Several agencies have overlapping authorities for regulating shipments of radioactive materials. DOT regulates the shipment of hazardous materials, including radioactive materials. NRC regulates commercial activities of nuclear power plants. DOE ships commercial radioactive waste for storage and defense nuclear waste and weapons for storage or use.
DOE and EPA share responsibility for transportation of hazardous wastes or radioactive and hazardous waste mixtures generated at facilities operated by DOE under the authority of the AEA. These responsibilities are delineated in the 1984 DOE/EPA Memorandum of Understanding on Responsibilities for Hazardous and Radioactive Mixed Waste Management. DOE agreed to comply with RCRA requirements for hazardous waste transporters (40 CFR Part 263) that require transporters to obtain an EPA identification number for the waste, comply with the manifest system, and deal with hazardous waste discharges. These regulations incorporate and require compliance with DOT provisions for labeling, marking, placarding, proper container use, and discharge reporting.
Hazardous Materials Transportation Uniform Safety Act of 1990
In 1990 Congress enacted the Hazardous Materials Transportation Uniform Safety Act (HMTUSA) to clarify the maze of conflicting state, local, and federal regulations. Like the HMTA, the HMTUSA requires the Secretary of Transportation to promulgate regulations for the safe transport of hazardous material in intrastate, interstate, and foreign commerce. The Secretary also retains authority to designate materials as hazardous when they pose unreasonable risks to health, safety, or property.
The statute includes provisions to encourage uniformity among different state and local highway routing regulations, to develop criteria for the issuance of federal permits to motor carriers of hazardous materials, and to regulate the transport of radioactive materials.

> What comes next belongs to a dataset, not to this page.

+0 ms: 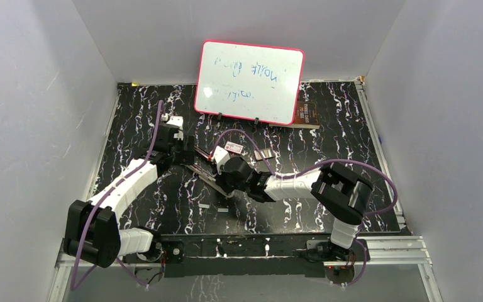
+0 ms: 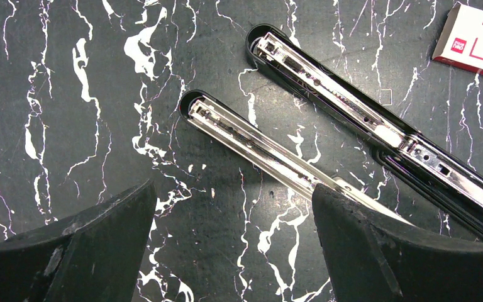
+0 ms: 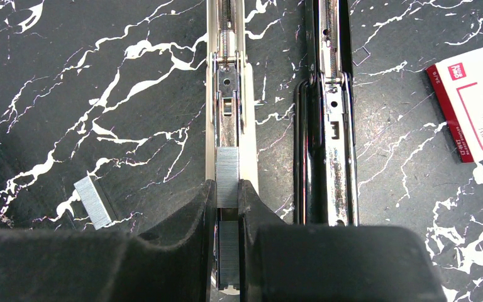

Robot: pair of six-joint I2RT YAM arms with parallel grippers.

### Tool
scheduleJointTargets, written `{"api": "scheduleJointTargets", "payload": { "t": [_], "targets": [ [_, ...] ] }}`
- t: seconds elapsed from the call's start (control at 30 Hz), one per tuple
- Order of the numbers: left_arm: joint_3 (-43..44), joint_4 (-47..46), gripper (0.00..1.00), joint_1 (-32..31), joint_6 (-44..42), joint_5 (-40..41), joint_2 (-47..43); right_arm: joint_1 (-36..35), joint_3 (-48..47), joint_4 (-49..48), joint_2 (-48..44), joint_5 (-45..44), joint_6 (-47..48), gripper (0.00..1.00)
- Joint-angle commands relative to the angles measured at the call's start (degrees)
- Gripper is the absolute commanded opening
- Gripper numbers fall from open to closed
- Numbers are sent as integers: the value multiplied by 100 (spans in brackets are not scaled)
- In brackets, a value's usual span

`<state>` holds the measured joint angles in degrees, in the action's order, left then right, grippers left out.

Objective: Load the staples into the stapler
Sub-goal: Install the staple into the stapler.

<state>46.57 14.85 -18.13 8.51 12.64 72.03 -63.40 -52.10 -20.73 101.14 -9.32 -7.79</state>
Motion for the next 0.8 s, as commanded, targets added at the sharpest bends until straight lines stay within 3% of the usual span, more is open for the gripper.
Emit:
{"api": "scheduleJointTargets", "payload": {
  "t": [0.0, 0.43, 0.77],
  "targets": [
    [56, 2, 93, -16, -60, 44, -122, -7, -225, 25, -33, -141, -81, 2],
    [62, -10, 93, -15, -69, 54, -143, -15, -296, 78, 58, -72, -65, 26],
    [61, -9, 93, -20, -67, 54, -141, -14, -328, 7, 43, -58, -49, 37]
  ]
}}
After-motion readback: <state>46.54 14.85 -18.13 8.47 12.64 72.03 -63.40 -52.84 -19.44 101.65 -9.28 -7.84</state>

New Hazardous Materials Transportation Regulations
DOT, motivated by a need for international harmony in hazardous materials transportation rules, has promulgated new rules on its docket HM-181 (55 FR 52402). HM-181, published on December 21, 1990, comprehensively revised the Hazardous Materials Regulations (HMR), with respect to hazard communication, classification, and packaging requirements, based on United Nations Recommendations. One intended effect of the rule was to facilitate the international transportation of hazardous materials by ensuring a basic consistency between the HMR and international regulations.
Final regulations implementing the HMTA statute may be found in Title 49 of the CFR. Parts 101, 106, 107, and 171-180 contain regulations important to DOE.